_YOUR INSTRUCTIONS_: Search the listing below for the string "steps", then copy every line it appears in.

_DATA EXCERPT_:
───

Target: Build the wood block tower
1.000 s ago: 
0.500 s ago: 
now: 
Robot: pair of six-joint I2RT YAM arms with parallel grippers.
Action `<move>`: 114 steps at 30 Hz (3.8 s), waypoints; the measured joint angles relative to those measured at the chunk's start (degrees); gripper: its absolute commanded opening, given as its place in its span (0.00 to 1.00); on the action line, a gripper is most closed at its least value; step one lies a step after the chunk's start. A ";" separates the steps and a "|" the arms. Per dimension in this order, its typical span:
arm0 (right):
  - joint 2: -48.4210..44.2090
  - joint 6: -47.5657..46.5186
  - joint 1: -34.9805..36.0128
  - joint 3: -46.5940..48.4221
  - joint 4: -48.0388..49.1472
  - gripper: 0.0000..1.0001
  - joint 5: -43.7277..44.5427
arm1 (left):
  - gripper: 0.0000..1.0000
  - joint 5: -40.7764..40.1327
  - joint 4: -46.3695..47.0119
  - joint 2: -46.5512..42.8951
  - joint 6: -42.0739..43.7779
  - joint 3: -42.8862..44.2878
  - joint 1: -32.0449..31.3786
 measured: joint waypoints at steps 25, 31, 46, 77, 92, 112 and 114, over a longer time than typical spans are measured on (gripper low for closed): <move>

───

_EXERCISE OUTPUT_:
Action `<move>`: 114 steps at 30 Hz (3.8 s), waypoints; the measured joint angles relative to those measured at the chunk's start (degrees); gripper: its absolute commanded opening, given as its place in its span (0.00 to 1.00); on the action line, a gripper is most closed at its least value; step one lies a step after the chunk's start. A ";" separates the steps and a "|" the arms. Per dimension in this order, its typical span:
 measured: joint waypoints at steps 25, 31, 46, 77, 92, 112 and 114, over a longer time than typical spans are measured on (gripper low for closed): <move>

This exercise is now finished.